→ **Data for this exercise**:
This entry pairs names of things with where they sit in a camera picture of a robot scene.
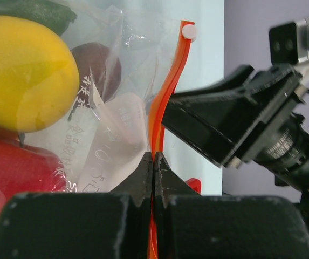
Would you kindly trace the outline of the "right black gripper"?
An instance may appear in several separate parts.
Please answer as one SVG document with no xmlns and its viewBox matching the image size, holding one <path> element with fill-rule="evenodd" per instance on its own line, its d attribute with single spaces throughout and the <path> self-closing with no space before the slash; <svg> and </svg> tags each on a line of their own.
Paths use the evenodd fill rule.
<svg viewBox="0 0 309 259">
<path fill-rule="evenodd" d="M 246 82 L 253 71 L 241 65 L 215 84 L 173 94 L 162 126 L 218 167 L 281 158 L 293 144 L 286 122 L 300 102 L 302 75 L 280 64 Z"/>
</svg>

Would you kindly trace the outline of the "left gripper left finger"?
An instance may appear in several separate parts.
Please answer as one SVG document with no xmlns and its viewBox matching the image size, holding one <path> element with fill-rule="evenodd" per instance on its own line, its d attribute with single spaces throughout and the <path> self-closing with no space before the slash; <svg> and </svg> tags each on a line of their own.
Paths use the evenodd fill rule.
<svg viewBox="0 0 309 259">
<path fill-rule="evenodd" d="M 108 193 L 24 193 L 0 213 L 0 258 L 147 258 L 153 160 Z"/>
</svg>

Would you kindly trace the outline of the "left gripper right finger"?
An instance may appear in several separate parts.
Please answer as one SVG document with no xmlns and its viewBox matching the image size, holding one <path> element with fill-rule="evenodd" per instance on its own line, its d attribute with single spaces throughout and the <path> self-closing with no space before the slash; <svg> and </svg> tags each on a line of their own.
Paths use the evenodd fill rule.
<svg viewBox="0 0 309 259">
<path fill-rule="evenodd" d="M 277 196 L 202 196 L 154 160 L 159 258 L 309 258 L 298 209 Z"/>
</svg>

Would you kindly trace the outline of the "dark purple fake fruit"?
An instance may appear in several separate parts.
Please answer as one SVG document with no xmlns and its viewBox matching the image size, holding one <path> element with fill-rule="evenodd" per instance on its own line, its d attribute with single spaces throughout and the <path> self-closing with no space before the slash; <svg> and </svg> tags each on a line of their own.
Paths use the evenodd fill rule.
<svg viewBox="0 0 309 259">
<path fill-rule="evenodd" d="M 72 49 L 79 71 L 80 86 L 73 109 L 90 107 L 89 98 L 95 85 L 104 102 L 110 100 L 121 82 L 120 59 L 110 48 L 91 42 Z"/>
</svg>

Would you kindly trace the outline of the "red fake apple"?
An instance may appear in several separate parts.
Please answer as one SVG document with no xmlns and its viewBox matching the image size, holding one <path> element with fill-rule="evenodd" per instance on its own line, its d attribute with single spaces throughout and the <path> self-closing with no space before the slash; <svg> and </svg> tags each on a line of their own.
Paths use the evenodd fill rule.
<svg viewBox="0 0 309 259">
<path fill-rule="evenodd" d="M 43 148 L 22 146 L 17 133 L 0 128 L 0 211 L 22 192 L 62 192 L 64 174 L 57 171 L 60 159 Z"/>
</svg>

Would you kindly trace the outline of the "clear zip top bag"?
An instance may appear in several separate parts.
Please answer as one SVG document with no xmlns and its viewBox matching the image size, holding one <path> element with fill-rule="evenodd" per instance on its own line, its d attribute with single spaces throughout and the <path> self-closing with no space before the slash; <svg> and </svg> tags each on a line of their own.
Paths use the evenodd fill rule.
<svg viewBox="0 0 309 259">
<path fill-rule="evenodd" d="M 16 195 L 108 193 L 136 170 L 145 153 L 153 159 L 162 151 L 162 118 L 197 28 L 194 22 L 150 12 L 114 6 L 101 9 L 97 1 L 52 2 L 77 14 L 74 23 L 58 35 L 70 51 L 91 42 L 110 48 L 120 59 L 121 82 L 106 102 L 92 85 L 89 108 L 73 109 L 73 103 L 60 120 L 40 131 L 19 133 L 0 127 L 17 133 L 22 146 L 55 154 L 60 159 L 57 171 L 66 180 L 62 192 Z"/>
</svg>

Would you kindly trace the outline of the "yellow fake apple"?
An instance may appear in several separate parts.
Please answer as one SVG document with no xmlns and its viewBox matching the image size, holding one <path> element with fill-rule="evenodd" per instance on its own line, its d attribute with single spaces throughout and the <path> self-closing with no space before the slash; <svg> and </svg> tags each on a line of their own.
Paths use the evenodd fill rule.
<svg viewBox="0 0 309 259">
<path fill-rule="evenodd" d="M 0 127 L 43 130 L 72 107 L 79 89 L 75 59 L 49 28 L 0 16 Z"/>
</svg>

→ **Exercise**:
Please copy every line from the entries that includes the word "kindly".

→ **Result**:
Would you kindly trace the outline of the "right black gripper"?
Would you kindly trace the outline of the "left gripper left finger"?
Would you kindly trace the outline of the "left gripper right finger"?
Would you kindly trace the outline of the "dark purple fake fruit"?
Would you kindly trace the outline of the "red fake apple"?
Would you kindly trace the outline of the "clear zip top bag"?
Would you kindly trace the outline of the "yellow fake apple"?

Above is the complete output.